START Given records

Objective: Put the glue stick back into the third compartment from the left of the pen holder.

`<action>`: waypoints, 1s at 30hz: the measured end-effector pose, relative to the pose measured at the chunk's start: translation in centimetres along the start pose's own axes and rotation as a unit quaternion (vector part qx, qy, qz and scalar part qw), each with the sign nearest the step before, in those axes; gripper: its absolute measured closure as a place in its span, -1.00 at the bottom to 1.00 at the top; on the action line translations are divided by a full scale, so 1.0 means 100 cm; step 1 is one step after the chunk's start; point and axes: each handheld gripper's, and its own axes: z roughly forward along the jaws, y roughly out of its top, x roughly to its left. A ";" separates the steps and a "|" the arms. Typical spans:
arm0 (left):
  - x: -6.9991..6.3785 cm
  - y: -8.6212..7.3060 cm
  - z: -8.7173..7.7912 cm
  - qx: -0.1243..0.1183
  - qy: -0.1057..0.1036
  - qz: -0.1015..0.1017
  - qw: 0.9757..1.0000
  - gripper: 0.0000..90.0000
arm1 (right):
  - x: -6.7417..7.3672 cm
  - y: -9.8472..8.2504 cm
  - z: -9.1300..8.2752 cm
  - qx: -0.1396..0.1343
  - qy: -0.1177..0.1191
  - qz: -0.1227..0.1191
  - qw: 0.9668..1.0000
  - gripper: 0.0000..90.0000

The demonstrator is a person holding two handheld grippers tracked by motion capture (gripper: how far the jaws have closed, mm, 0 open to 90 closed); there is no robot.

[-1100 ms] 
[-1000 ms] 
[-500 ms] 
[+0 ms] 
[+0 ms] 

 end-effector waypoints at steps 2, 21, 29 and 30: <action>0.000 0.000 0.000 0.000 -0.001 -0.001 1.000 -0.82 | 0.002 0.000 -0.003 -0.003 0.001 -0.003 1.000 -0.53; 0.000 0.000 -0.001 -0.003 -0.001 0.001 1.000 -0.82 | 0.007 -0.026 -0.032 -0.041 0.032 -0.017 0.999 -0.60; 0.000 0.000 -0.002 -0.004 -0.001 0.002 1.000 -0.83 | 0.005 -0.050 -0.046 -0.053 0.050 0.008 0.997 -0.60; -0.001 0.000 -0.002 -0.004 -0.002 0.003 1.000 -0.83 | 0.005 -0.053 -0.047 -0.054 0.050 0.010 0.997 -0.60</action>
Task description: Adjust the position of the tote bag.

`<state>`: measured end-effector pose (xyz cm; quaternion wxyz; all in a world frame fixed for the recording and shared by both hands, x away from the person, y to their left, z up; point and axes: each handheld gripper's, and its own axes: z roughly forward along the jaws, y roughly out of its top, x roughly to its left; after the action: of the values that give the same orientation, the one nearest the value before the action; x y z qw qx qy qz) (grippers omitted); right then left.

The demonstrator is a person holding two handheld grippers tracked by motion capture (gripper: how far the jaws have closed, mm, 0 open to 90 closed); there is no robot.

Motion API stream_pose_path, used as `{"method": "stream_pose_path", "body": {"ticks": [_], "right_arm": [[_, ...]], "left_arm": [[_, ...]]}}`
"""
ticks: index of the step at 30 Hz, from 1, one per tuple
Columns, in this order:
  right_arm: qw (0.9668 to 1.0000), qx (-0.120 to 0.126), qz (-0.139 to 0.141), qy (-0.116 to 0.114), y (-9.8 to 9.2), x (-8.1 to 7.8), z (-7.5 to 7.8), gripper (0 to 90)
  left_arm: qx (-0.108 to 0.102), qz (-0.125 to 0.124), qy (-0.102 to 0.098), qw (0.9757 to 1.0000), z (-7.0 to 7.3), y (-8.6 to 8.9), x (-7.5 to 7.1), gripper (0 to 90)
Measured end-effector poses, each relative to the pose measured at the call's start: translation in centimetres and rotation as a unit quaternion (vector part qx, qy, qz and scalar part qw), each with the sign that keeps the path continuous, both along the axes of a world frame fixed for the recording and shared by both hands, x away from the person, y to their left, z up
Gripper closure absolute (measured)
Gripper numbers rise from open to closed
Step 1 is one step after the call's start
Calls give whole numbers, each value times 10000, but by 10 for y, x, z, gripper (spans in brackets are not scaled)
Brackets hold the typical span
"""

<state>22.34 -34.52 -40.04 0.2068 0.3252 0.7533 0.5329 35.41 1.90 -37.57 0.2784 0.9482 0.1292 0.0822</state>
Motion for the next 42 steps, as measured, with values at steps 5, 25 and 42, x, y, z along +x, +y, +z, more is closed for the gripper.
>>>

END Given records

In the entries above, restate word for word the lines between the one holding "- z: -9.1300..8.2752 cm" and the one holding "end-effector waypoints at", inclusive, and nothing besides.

* [Response below]
  - z: -9.1300..8.2752 cm
  - qx: -0.1396..0.1343
  - qy: -0.1177..0.1191
  - qz: -0.1227..0.1191
  - qw: 0.9668..1.0000
  - gripper: 0.0000..90.0000

The demonstrator is a person holding two handheld grippers tracked by motion capture (gripper: how far the jaws have closed, mm, 0 open to 90 closed); there is no robot.

[-1100 ms] 
[-1000 ms] 
[-500 ms] 
[+0 ms] 
[+0 ms] 

 end-effector waypoints at steps 2, 21, 29 and 30: <action>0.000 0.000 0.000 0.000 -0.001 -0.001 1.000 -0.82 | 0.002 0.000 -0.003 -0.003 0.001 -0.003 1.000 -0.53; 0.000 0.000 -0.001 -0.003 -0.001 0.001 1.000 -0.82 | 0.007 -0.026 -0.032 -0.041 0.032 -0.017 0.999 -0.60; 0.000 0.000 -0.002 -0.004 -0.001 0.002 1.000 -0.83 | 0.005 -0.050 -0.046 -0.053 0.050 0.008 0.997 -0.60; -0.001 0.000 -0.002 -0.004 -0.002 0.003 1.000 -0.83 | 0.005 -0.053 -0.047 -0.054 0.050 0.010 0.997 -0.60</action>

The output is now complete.